Não é suficiente apontar o que há de comum a duas tradições de pensamento, importa ainda entender como isto é possível. Quando a Escola se ocupa do Iluminismo ela encontra um terreno já ocupado pelos românticos e pela literatura conservadora. No entanto ela leva a sério essas críticas e procura integrá-las dentro de uma perspectiva marxista. Para que isto ocorra, é necessário que os autores se contraponham à corrente marxista clássica, dominante na política e nas análises da sociedade. Horkheimer afirma, por exemplo, que um dos erros de Marx é pensar que a consciência será livre com o avanço das forças produtivas; para ele Marx não percebe que a desintegração da sociedade ‘antecipa suas sombras e que dessa maneira os homens regressariam a um estado mais bárbaro, cruel e primitivo’. Contrariamente à perspectiva que privilegia o progresso e a evolução da humanidade, principalmente Adorno e Horkheimer, preferem se voltar contra o barbarismo que eles identificam no processo civilizatório.
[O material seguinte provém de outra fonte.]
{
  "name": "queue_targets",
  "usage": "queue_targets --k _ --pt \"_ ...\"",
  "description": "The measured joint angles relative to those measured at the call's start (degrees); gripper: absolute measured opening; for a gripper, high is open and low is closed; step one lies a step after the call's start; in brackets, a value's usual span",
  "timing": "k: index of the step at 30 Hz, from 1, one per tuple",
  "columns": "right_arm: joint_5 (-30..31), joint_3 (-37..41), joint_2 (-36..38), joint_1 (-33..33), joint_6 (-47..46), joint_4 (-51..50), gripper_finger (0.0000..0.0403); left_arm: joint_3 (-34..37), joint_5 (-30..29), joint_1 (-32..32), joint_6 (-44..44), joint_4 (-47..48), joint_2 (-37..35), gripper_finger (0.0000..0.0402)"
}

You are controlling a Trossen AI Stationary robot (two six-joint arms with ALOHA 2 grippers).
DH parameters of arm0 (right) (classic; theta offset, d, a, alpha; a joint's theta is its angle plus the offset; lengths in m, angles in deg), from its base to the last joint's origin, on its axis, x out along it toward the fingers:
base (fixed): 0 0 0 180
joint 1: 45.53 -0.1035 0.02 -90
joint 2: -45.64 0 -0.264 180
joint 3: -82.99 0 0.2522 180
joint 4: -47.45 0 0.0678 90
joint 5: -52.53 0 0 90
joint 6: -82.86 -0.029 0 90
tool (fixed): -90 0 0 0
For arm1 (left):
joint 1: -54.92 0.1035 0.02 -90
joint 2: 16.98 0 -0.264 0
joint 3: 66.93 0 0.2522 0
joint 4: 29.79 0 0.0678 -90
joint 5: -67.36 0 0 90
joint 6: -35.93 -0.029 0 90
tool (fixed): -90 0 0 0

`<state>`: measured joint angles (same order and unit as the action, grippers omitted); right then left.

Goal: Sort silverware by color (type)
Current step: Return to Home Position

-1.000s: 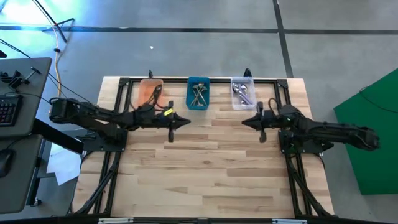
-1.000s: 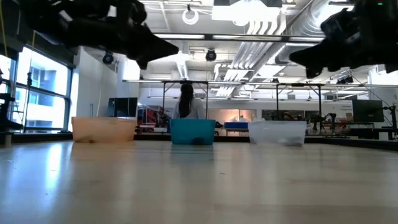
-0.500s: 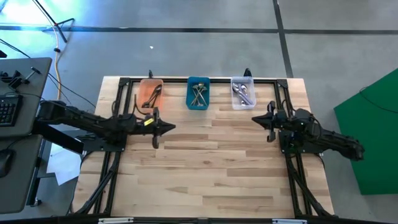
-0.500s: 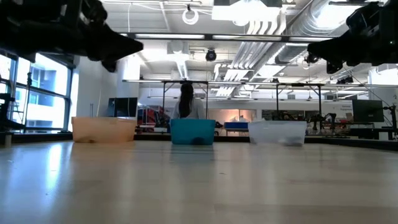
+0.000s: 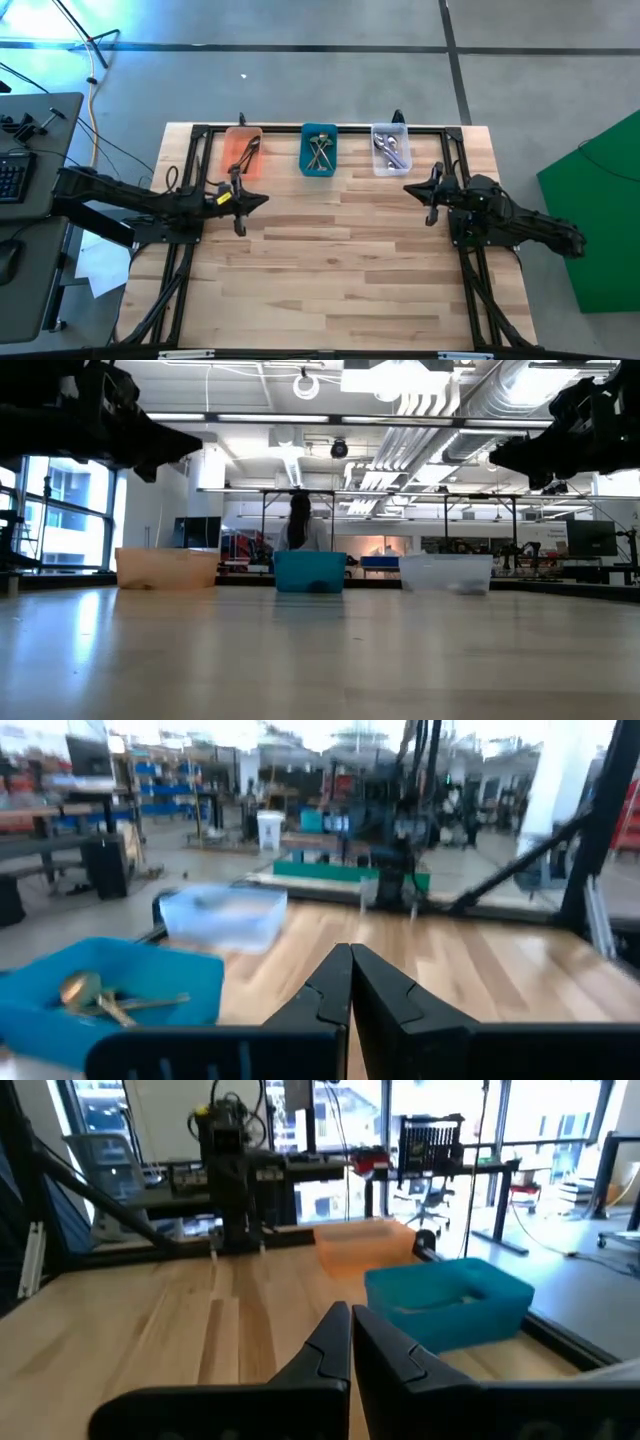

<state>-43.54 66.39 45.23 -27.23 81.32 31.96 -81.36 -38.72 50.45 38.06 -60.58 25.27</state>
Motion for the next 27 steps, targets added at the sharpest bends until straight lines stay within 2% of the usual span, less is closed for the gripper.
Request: queue_targets --k 10,14,19,25,27 --pt "2.58 -0.02 0.38 0.00 1.95 -3.42 0.0000 -0.02 0.88 -1.14 -2.77 1.44 -7.99 0.0000" --pt "2.65 -0.02 0.38 0.01 2.21 -3.42 0.0000 -0.02 -2.61 -1.26 -3.82 8.99 -15.22 0.0000" --pt "4.57 -0.02 0.38 0.00 2.09 -3.65 0.0000 -0.02 -3.32 -1.36 -3.03 20.69 -26.43 0.0000" --pt "5.64 -0.02 0.37 0.00 1.52 -3.68 0.0000 -0.03 -11.43 -4.21 -3.24 33.67 -42.11 0.0000" --pt "7.81 -0.04 0.35 0.02 1.42 -3.61 0.0000 -0.08 -13.19 -5.53 -3.20 35.25 -41.98 0.0000"
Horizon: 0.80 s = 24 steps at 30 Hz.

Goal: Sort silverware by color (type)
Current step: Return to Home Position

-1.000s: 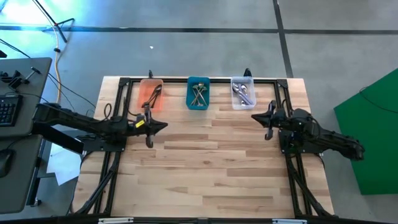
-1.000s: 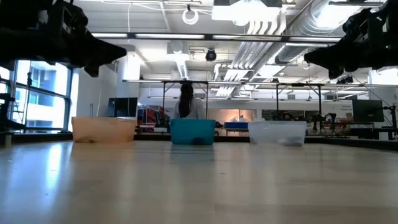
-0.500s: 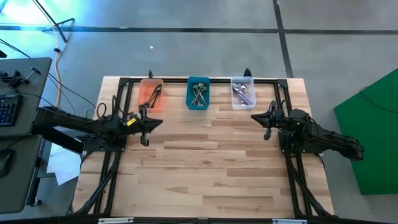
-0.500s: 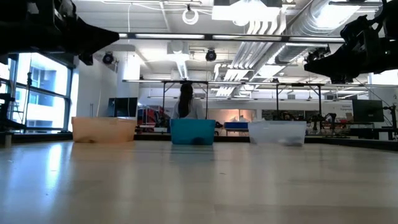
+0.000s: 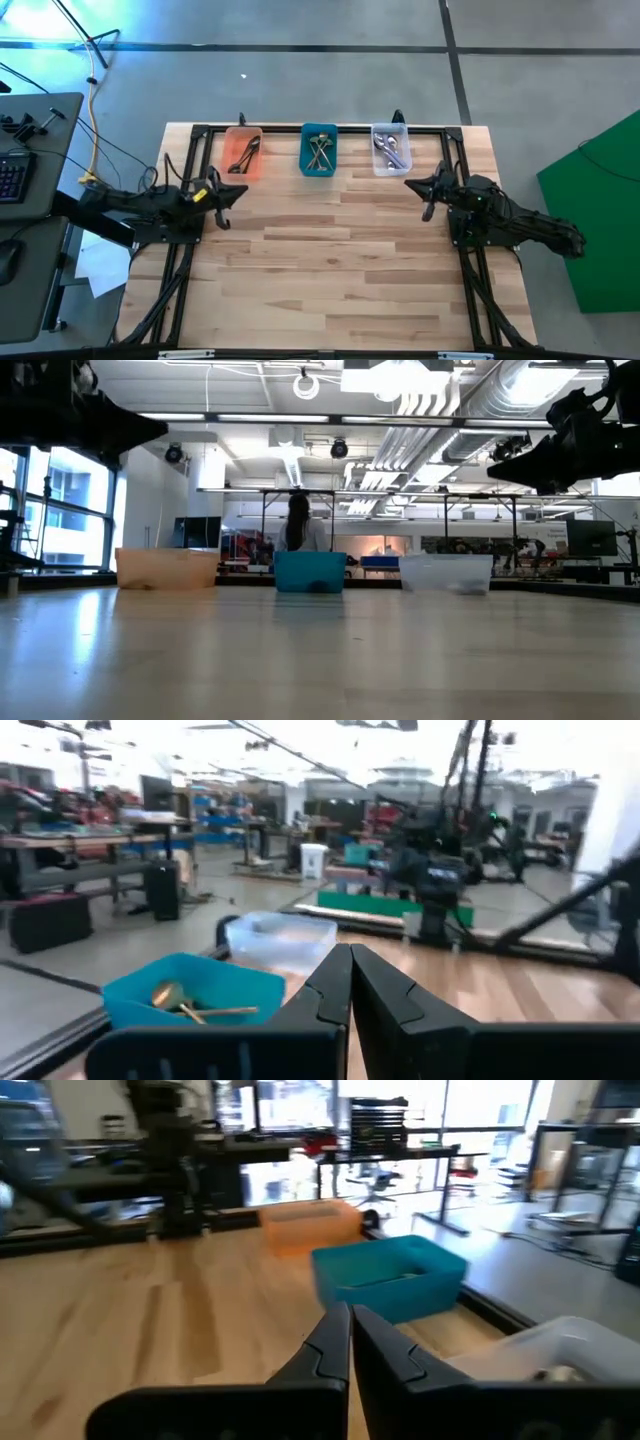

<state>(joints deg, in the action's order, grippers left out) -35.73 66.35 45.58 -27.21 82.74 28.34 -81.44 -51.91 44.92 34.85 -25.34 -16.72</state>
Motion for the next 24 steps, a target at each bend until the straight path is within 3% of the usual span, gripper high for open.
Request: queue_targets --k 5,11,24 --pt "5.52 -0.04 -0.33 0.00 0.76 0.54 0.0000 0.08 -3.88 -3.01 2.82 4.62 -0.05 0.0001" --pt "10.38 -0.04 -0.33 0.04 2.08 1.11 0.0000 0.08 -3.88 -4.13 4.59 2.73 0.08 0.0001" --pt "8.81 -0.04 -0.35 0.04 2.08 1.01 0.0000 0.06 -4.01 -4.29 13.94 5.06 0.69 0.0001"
Não é por acaso que Adorno retoma o tema da regressão ao estado primitivo em seus comentários sobre Veblen; o que lhe interessa neste autor é perceber como ele denuncia o caráter bárbaro da cultura moderna. Mas é certamente nos comentários sobre a atualidade de Spengler e de seu livro A Decadência do Ocidente, que podemos discernir com clareza a posição dos autores. Mesmo divergindo de sua filosofia, Adorno enfatiza sua perspectiva de reversão do movimento histórico, como um antídoto ao otimismo liberal ou marxista. Adorno dirá em sua crítica ao marxismo: "para os adeptos do materialismo histórico, a ideologia liberal lhes parecia uma falsa premissa. Seus porta-vozes questionavam não a idéia de humanidade, liberdade e justiça, mas, sobretudo advogavam que a sociedade burguesa tinha realizado essas idéias. Para eles as ideologias eram mera aparência, mas aparências que continham verdades... Falar do crescimento dos antagonismos e admitir a possibilidade real da regressão ao barbarismo não era tomado suficientemente à sério... Conceitos como cultura continuam sendo aceitos no seu sentido positivo, sem que ninguém suspeite a dialética que o envolve, ou o fato que a categoria específica massa, é um produto da fase recente da sociedade, que transforma simultaneamente a cultura num sistema de arregimentação’ (Adorno). Em outro texto, Adorno retoma a mesma argumentação: ‘o irracionalismo da decadência denunciou a ausência da razão da razão subjugadora. Para ele a felicidade privada, arbitrária, privilegiada, é sagrada, porque é a única que garante o refúgio’. Não se trata, pois, de uma simples crítica ao progresso, a sociedade industrial é pensada como um retrocesso a um estágio inferior.”